• **WHAT THE TASK REQUIRES**
Copy the lines of the data below exactly, starting at the first and stopping after the line that contains "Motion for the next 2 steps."; include no pictures.

===============

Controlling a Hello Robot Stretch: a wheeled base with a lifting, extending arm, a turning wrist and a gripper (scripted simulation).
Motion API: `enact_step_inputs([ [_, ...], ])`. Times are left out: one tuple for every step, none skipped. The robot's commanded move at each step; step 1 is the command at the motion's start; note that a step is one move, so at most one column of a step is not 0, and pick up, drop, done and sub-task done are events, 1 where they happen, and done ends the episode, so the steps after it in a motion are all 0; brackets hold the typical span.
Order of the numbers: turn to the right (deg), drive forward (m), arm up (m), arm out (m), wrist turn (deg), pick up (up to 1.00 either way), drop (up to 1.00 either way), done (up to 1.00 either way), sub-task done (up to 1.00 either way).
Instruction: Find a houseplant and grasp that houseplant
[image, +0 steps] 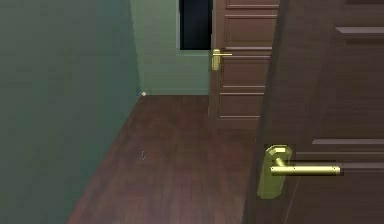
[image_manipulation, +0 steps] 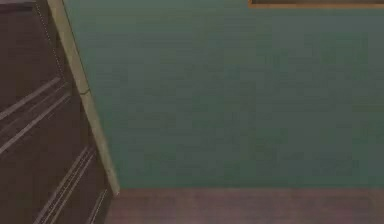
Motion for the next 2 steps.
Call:
enact_step_inputs([
  [0.0, 0.45, 0.0, 0.0, 0.0, 0.0, 0.0, 0.0, 0.0],
  [-33.0, 0.0, 0.0, 0.0, 0.0, 0.0, 0.0, 0.0, 0.0],
])
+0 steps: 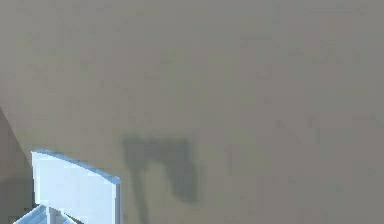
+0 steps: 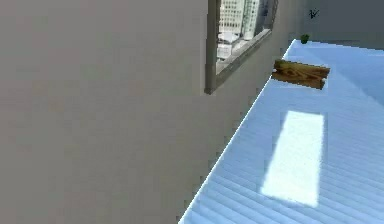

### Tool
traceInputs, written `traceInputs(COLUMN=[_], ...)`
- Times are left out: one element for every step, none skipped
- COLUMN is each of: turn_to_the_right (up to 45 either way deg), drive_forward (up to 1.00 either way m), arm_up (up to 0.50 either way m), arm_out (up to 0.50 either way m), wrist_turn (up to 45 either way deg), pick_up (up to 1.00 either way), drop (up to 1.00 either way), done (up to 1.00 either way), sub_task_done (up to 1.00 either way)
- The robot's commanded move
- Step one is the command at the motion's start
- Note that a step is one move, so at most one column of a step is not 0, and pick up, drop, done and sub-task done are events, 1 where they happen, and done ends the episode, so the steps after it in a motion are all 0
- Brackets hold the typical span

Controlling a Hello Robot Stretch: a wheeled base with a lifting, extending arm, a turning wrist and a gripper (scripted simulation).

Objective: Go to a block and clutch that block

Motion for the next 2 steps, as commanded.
traceInputs(turn_to_the_right=[-6.0,0.0], drive_forward=[0.00,0.15], arm_up=[0.00,0.00], arm_out=[0.00,0.00], wrist_turn=[0.0,0.0], pick_up=[0.00,0.00], drop=[0.00,0.00], done=[0.00,0.00], sub_task_done=[0.00,0.00])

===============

• **WRITTEN RESPONSE**
Controlling a Hello Robot Stretch: a wheeled base with a lifting, extending arm, a turning wrist and a gripper (scripted simulation).
Motion API: `enact_step_inputs([ [_, ...], ])`. Times are left out: one tuple for every step, none skipped. The robot's commanded move at each step; step 1 is the command at the motion's start; note that a step is one move, so at most one column of a step is not 0, and pick up, drop, done and sub-task done are events, 1 where they happen, and done ends the episode, so the steps after it in a motion are all 0; brackets hold the typical span.
Order of the numbers: turn to the right (deg), drive forward (m), arm up (m), arm out (m), wrist turn (deg), pick up (up to 1.00 either way), drop (up to 1.00 either way), done (up to 1.00 either way), sub-task done (up to 1.00 either way).
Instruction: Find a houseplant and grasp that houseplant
[image, +0 steps] 
[image_manipulation, +0 steps] 
Motion for the next 2 steps.

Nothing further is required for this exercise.